== Data section ==
◆ ◆ ◆ ◆ ◆ ◆ ◆
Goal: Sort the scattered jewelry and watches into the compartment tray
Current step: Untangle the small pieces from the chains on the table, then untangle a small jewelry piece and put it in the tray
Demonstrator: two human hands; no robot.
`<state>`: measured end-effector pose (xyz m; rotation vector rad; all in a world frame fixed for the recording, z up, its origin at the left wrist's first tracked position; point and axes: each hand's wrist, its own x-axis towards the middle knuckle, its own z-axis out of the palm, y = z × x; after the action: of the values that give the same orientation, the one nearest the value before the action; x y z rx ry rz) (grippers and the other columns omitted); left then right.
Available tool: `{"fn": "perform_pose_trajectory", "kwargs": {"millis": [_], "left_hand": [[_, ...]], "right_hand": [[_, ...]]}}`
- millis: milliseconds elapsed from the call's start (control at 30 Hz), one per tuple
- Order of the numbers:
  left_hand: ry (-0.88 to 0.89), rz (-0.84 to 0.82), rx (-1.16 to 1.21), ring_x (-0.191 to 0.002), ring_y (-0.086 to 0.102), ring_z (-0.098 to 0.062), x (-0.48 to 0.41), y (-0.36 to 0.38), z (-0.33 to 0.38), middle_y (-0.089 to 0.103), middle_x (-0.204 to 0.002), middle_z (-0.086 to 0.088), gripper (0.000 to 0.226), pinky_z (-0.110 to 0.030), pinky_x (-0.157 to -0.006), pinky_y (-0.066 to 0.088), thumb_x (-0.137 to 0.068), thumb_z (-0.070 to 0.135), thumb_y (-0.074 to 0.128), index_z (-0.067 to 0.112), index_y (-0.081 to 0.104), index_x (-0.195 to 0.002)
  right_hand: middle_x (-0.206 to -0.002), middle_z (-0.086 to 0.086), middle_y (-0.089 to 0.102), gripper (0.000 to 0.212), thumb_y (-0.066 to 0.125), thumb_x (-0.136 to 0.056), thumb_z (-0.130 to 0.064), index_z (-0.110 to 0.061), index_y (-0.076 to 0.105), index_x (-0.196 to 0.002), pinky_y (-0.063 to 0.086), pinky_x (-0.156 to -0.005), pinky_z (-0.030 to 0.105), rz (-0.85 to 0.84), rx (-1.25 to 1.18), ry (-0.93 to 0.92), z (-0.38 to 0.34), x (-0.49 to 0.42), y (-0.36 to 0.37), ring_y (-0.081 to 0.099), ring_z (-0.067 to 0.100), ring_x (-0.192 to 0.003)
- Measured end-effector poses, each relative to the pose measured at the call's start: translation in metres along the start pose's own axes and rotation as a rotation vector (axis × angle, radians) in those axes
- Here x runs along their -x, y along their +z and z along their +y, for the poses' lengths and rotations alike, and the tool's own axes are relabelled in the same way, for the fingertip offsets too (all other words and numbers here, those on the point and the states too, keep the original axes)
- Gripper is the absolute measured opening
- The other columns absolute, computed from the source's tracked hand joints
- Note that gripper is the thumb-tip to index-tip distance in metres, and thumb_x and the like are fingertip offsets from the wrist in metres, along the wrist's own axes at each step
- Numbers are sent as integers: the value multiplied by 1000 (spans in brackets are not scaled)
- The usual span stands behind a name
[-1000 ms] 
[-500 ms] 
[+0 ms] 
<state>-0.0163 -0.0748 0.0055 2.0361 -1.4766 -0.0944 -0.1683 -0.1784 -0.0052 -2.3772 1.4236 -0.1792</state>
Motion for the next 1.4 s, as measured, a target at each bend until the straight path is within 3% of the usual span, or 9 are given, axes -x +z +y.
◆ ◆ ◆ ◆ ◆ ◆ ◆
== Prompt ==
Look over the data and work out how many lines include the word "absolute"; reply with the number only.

== Answer space ==
2